Python openCV matchTemplate on grayscale image wit

2020-06-21 03:23发布

问题:

I have a project where I want to locate a bunch of arrows in images that look like so: ibb.co/dSCAYQ with the following template: ibb.co/jpRUtQ

I'm using cv2's template matching feature in Python. My algorithm is to rotate the template 360 degrees and match for each rotation. I get the following result: ibb.co/kDFB7k

As you can see, it works well except for the 2 arrows that are really close, such that another arrow is in the black region of the template.
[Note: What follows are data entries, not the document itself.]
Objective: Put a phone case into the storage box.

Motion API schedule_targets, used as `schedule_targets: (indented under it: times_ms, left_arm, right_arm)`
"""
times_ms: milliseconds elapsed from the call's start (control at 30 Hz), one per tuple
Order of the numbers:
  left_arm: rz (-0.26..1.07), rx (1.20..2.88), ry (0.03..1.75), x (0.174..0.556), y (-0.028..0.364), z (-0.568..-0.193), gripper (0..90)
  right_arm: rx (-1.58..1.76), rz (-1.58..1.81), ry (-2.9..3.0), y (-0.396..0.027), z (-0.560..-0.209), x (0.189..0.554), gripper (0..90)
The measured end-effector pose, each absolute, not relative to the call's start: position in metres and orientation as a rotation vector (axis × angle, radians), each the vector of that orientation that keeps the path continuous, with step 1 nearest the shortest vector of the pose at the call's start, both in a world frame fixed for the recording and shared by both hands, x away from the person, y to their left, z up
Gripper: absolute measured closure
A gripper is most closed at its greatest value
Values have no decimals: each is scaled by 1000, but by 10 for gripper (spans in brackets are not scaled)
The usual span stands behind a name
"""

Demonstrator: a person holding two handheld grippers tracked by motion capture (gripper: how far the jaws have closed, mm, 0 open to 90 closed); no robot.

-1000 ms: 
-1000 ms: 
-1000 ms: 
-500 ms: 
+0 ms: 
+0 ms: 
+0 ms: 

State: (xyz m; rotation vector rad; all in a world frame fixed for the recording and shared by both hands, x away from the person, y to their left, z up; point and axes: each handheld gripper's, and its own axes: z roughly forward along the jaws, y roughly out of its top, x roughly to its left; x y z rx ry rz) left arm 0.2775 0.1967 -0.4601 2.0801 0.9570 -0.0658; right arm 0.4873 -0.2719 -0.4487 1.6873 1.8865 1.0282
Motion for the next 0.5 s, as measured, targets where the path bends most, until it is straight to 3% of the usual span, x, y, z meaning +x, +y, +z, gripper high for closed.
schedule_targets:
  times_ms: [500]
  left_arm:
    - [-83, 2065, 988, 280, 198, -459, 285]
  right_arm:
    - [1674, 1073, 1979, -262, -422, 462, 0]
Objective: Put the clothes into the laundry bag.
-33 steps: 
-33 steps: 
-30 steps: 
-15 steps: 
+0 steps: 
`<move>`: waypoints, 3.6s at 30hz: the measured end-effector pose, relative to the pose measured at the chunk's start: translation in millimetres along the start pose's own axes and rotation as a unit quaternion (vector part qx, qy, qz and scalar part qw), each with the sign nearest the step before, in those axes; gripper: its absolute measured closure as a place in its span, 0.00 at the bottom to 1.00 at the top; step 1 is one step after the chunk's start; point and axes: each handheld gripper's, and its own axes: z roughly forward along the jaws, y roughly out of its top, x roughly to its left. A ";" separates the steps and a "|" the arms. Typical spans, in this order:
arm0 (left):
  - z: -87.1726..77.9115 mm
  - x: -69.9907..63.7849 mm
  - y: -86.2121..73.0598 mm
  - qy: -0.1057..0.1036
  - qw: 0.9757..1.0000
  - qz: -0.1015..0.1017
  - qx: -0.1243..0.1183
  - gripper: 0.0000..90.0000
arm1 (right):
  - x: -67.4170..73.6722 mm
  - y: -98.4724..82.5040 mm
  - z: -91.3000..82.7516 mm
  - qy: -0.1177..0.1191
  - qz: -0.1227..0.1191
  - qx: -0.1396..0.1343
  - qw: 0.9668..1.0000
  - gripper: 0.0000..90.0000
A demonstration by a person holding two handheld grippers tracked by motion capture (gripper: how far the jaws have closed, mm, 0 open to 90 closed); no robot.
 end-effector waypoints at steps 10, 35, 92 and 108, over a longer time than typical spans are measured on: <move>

I am trying to use a mask, but it seems that cv2 is not applying my masks at all, i.e. no matter what values that mask array has, the matching is the same. Have been trying this for two days but cv2's limited documentation is not helping.

Here is my code:

import numpy as np
import cv2
import os
from scipy import misc, ndimage

STRIPPED_DIR = #Image dir
TMPL_DIR = #Template dir
MATCH_THRESH = 0.9
MATCH_RES = 1  #specifies degree-interval at which to match

def make_templates():
    base = misc.imread(os.path.join(TMPL_DIR,'base.jpg')) # The templ that I rotate to make 360 templates
    for deg in range(360):
        print('making template: ' + str(deg))
        tmpl = ndimage.rotate(base, deg)
        misc.imsave(os.path.join(TMPL_DIR, 'tmp' + str(deg) + '.jpg'), tmpl)

def make_masks():
    for deg in range(360):
        tmpl = cv2.imread(os.path.join(TMPL_DIR, 'tmp' + str(deg) + '.jpg'), 0)
        ret2, mask = cv2.threshold(tmpl, 0, 255, cv2.THRESH_BINARY+cv2.THRESH_OTSU)
        cv2.imwrite(os.path.join(TMPL_DIR, 'mask' + str(deg) + '.jpg'), mask)

def match(img_name):
    img_rgb = cv2.imread(os.path.join(STRIPPED_DIR, img_name))
    img_gray = cv2.cvtColor(img_rgb, cv2.COLOR_BGR2GRAY)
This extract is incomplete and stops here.